Sejatinya, untuk mengefektifkan jalannya pemerintahan, presiden
diberi sejumlah hak prerogatif sebagaimana yang diatur dalam
konstuitusi. Tetapi setelah dilakukan amandemen konstitusi, ada
beberapa hak prerogatif yang hanya bisa ditempuh dengan pertimbangan
atau persetujuan DPR. Bahkan untuk mengangkat dan memberhentikan
menteri yang secara mutlak menjadi kewenangan presiden pun, pada
faktanya banyak menteri yang harus diangkat atau diberhentikan dengan
persetujuan pimpinan parpol.
Karena multipolarisasi kekuatan parpol di DPR, maka dalam
menjalankan pemerintahannya, presiden harus berkoalisi dengan
sejumlah parpol untuk memenuhi kebutuhan suara mayoritas. Akan
tetapi, meskipun koalisi sudah dibangun, pada praktiknya masih ada
parpol anggota koalisi yang tidak patuh dan menghambat laju jalannya
pemerintahan.
Untuk mengatasi masalah ini, satu-satunya cara yang paling realistis
adalah dengan menaikkan parliamentary threshold (PT), gunanya untuk
menyederhanakan (memperkecil) jumlah parpol, dan—yang lebih
penting—untuk membuka peluang lahirnya parpol peraih suara mayoritas
yang mendukung presiden. Dengan demikian, presiden tidak perlu lagi
tersandera dalam koalisi.
Sayangnya, PT yang sudah ditetapkan dalam UU Partai Politik untuk
Pemilu 2014 mendatang masih pada angka 3,5 persen. Dengan demikian,
menurut saya masih ada tantangan besar dalam proses pelembagaan
demokratisasi, terutama melalui upaya penyederhanaan partai politik.
Karena pengalaman tiga pemilu (1999, 2004, dan 2009) menunjukkan,
masih cukup banyak parpol yang meraih suara di atas 3,5 persen.
Apa implikasinya? Pertama, jelas pasca-Pemilu 2014 nanti, lembaga
legislatif masih akan tetap dipenuhi para politikus yang berasal dari
beragam parpol. Artinya, akan tetap terjadi multipolarisasi yang sarat
perdebatan (tanpa ujung) dalam setiap pembahasan RUU atau tugas-tugas
lainnya.
Kedua, presiden akan tetap tersandera oleh kekuatan-kekuatan
parpol di lembaga legislatif.
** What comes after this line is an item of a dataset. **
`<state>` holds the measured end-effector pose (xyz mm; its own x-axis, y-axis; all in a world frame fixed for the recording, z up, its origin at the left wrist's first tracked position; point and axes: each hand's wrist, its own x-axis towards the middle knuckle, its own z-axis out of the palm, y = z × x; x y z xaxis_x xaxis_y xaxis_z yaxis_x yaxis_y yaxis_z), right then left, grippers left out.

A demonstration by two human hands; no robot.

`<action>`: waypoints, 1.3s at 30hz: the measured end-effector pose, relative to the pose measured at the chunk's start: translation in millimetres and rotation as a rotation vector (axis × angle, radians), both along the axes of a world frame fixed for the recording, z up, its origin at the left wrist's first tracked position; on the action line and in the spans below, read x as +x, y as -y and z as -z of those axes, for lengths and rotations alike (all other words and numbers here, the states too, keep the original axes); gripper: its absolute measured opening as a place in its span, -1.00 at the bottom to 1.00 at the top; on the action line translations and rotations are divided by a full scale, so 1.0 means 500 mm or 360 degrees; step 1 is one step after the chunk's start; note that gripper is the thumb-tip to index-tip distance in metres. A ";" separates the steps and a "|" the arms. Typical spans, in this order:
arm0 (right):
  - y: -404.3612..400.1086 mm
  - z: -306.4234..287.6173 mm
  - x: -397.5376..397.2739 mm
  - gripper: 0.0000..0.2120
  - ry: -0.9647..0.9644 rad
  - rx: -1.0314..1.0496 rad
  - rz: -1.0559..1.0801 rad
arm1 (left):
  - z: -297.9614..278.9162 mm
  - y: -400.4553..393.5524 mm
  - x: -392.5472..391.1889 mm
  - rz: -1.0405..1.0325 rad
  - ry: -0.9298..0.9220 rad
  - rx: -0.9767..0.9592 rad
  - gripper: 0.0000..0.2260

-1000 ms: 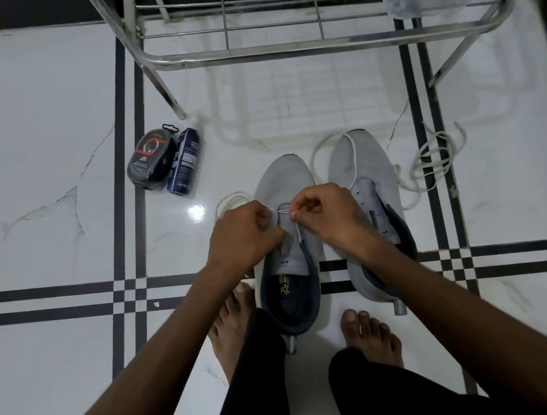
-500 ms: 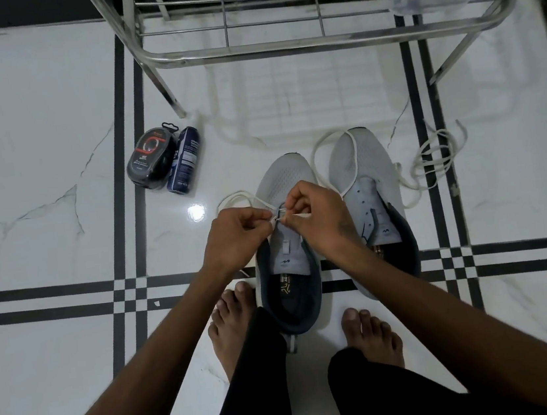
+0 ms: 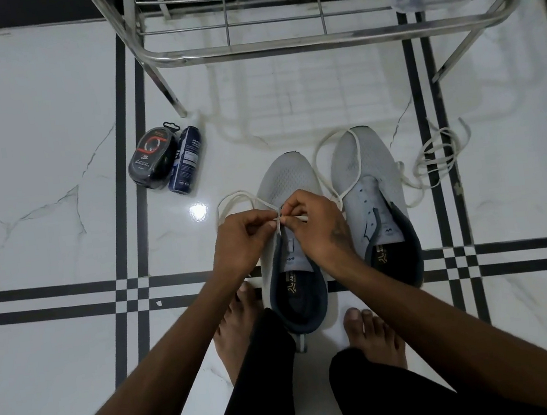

Dan, presiden akan “dipaksa” untuk
tetap membangun koalisi yang dalam praktiknya sarat tawar-menawar
politik yang cenderung mengabaikan etika dan kesantunan dalam
berpolitik.
Kedua implikasi yang bisa menghambat pelembagaan demokratisasi itu
seharusnya bisa dihindari jika PT ditetapkan antara 5-10 persen. Dengan
PT “hanya” 3,5 persen, berarti pelembagaan politik yang kita harapkan
akan sangat tergantung pada kesadaran publik atau pemilih.
Saat ini, partai-partai peserta Pemilu 2014 sudah mulai
berkampanye secara soft di berbagai media dengan caranya
masing-masing. Secara umum ada yang pro-status quo dan ada yang
pro-perubahan. Dengan begitu, tentunya publik sudah bisa menilai
partai mana yang layak dipilih. Menurut saya, jika pilihan pada partai
yang pro-perubahan jumlahnya signifikan dan bisa mengalahkan yang
pro-status quo, ada harapan besar kita bisa menjawab tantangan
pelembagaan demokratisasi secara baik.